Exercise brief:
From the entries below, copy every line holding the word "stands".

── Task input ──

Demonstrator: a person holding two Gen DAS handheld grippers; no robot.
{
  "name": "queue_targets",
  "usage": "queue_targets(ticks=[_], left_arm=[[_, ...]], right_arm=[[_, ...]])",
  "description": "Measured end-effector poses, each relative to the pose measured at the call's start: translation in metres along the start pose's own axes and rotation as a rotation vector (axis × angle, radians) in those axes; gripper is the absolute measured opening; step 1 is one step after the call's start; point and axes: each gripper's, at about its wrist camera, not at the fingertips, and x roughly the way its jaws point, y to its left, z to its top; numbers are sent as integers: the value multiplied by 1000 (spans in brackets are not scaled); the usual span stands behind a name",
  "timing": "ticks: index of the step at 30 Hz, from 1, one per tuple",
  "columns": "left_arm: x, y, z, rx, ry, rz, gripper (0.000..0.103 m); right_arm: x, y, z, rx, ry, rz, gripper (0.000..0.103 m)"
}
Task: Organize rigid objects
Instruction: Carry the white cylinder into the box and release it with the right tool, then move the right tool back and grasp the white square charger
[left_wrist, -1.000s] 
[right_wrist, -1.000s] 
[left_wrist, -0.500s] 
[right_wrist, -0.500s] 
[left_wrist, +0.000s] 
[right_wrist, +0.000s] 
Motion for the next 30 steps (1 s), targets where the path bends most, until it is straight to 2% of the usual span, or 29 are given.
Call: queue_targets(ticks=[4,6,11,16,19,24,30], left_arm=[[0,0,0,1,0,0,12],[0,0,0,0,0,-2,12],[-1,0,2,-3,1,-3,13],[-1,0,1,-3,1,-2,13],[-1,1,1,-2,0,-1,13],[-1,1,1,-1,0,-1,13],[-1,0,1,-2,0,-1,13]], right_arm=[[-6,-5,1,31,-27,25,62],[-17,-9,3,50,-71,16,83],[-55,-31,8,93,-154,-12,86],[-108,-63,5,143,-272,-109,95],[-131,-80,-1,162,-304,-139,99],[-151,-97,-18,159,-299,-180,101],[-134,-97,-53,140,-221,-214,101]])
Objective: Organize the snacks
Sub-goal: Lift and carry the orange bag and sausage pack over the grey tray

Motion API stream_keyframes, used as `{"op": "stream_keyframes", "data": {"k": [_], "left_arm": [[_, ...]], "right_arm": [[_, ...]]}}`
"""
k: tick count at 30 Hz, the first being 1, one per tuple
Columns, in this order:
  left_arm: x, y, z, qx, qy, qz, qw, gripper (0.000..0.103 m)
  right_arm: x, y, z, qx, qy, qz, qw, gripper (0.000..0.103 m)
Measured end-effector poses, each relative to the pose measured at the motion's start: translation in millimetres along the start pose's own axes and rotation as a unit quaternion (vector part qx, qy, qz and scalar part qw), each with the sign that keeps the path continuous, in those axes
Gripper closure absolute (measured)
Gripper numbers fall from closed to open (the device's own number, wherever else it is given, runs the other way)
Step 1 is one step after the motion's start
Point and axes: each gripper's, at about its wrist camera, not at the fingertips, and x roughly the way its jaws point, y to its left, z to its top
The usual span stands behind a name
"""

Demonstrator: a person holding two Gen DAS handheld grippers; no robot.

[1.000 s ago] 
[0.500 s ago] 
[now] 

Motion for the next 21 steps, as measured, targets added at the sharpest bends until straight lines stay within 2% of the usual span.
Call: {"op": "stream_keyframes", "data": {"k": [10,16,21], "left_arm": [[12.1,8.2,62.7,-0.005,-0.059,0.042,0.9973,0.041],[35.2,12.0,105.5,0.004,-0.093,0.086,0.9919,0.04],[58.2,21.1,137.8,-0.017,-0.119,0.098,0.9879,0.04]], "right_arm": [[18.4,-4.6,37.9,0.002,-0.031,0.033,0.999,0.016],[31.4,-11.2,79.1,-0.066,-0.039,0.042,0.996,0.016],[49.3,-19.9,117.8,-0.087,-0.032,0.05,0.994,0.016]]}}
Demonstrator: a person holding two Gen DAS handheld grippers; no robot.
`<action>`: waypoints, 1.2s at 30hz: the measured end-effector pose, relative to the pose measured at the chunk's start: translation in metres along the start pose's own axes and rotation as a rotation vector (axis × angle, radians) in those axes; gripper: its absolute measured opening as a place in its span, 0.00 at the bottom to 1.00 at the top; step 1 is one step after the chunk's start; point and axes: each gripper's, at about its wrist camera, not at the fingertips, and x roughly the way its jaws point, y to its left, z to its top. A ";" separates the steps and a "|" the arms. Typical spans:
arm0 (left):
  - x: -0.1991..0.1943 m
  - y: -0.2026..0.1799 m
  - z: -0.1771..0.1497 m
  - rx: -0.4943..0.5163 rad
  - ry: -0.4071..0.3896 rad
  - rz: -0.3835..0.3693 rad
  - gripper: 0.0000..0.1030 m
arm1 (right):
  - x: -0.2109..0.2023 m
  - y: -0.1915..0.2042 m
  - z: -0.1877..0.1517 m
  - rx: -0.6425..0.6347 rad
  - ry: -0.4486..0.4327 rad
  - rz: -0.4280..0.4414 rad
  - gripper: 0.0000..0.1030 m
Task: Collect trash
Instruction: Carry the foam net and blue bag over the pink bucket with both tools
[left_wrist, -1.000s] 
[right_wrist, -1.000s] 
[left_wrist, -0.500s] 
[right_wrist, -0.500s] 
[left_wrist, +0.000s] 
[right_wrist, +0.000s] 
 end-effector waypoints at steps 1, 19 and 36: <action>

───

Task output:
  "description": "Measured end-effector poses, each relative to the pose measured at the call's start: translation in metres along the start pose's own axes and rotation as a rotation vector (axis × angle, radians) in those axes; gripper is the absolute measured opening; step 1 is one step after the call's start; point and axes: each gripper's, at about its wrist camera, not at the fingertips, and x roughly the way its jaws point, y to its left, z to its top; numbers are sent as integers: the value multiplied by 1000 (spans in brackets are not scaled); the usual span stands behind a name",
The usual span stands behind a name

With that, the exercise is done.